Task instructions: Each line of the listing below containing the word "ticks" should be returned.

——

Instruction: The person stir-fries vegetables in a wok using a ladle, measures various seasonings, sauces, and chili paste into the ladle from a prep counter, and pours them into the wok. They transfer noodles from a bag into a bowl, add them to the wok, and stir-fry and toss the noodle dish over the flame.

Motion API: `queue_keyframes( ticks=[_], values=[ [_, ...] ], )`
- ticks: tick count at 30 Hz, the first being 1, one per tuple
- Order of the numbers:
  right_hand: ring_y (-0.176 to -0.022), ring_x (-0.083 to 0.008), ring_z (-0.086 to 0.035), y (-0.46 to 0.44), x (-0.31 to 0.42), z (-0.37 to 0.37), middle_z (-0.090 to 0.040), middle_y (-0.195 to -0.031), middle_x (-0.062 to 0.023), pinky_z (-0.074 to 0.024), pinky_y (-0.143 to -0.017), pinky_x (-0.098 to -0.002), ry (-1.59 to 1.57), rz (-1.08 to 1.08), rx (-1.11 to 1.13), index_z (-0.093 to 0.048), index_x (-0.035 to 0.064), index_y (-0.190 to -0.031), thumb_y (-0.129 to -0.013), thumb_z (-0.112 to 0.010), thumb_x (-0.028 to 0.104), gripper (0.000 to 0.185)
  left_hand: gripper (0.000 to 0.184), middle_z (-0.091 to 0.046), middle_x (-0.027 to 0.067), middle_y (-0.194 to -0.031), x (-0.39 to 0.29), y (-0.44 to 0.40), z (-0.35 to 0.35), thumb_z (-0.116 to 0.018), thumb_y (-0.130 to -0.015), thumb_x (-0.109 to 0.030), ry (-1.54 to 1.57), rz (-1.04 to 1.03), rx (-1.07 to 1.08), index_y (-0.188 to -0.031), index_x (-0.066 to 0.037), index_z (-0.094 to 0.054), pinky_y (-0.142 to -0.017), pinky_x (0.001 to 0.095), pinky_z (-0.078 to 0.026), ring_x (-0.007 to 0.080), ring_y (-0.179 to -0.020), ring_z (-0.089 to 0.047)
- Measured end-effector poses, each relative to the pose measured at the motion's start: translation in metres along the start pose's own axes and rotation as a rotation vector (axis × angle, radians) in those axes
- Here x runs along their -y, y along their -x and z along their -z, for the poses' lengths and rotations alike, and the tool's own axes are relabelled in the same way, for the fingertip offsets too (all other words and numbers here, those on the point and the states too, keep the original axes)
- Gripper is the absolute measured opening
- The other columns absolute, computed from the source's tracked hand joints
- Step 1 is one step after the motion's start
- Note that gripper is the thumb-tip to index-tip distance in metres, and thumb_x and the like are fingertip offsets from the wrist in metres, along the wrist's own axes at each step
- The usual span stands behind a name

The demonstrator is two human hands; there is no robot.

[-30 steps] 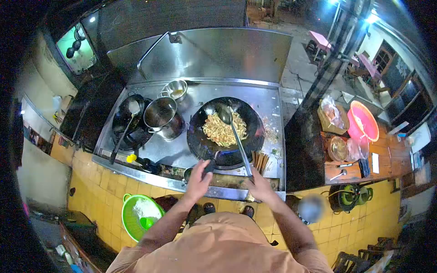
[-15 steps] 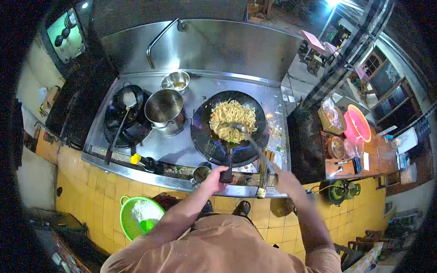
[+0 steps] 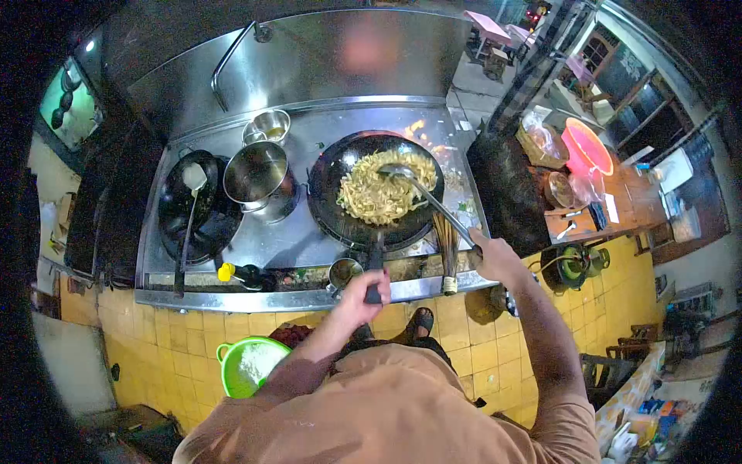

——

Reply:
Motion API: `queue_keyframes( ticks=[_], values=[ [_, ...] ], )`
- ticks: tick count at 30 Hz, the first being 1, one per tuple

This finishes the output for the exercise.